Which of the lines below contain the string "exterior"? Copy each one.

:: Supplied material

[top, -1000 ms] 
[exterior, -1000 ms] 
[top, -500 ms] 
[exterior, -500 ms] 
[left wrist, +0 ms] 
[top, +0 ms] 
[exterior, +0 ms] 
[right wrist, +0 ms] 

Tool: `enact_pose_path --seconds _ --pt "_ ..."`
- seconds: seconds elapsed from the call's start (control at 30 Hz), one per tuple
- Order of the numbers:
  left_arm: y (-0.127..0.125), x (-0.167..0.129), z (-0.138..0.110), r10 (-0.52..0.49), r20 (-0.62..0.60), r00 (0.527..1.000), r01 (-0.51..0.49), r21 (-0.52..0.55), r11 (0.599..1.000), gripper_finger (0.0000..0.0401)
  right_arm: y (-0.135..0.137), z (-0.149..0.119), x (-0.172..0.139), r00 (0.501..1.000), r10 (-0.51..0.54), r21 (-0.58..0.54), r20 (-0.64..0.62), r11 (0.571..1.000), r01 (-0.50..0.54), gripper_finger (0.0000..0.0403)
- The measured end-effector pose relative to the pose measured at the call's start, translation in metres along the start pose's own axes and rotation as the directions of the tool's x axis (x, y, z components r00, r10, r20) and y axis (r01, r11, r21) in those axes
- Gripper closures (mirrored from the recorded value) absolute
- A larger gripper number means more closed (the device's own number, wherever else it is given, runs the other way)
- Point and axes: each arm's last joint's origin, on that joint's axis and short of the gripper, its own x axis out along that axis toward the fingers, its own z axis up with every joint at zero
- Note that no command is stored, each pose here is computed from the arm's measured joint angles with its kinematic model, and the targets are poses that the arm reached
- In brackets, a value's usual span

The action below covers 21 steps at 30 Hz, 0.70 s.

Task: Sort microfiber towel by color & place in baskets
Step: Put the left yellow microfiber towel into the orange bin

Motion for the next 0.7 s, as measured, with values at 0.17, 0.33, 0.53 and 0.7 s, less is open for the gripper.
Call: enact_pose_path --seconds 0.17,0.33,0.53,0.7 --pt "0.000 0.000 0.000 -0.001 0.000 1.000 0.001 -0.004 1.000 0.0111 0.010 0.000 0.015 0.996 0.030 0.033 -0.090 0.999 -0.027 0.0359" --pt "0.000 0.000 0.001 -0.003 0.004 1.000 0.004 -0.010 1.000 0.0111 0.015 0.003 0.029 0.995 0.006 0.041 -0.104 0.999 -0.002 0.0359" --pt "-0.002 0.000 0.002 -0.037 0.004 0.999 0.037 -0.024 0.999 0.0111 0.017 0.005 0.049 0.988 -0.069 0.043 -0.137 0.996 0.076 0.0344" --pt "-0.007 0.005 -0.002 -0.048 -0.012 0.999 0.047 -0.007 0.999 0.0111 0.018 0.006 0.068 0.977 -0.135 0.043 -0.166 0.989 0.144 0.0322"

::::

Task response
[exterior, -1000 ms] 
[exterior, -500 ms] 
[exterior, +0 ms] 

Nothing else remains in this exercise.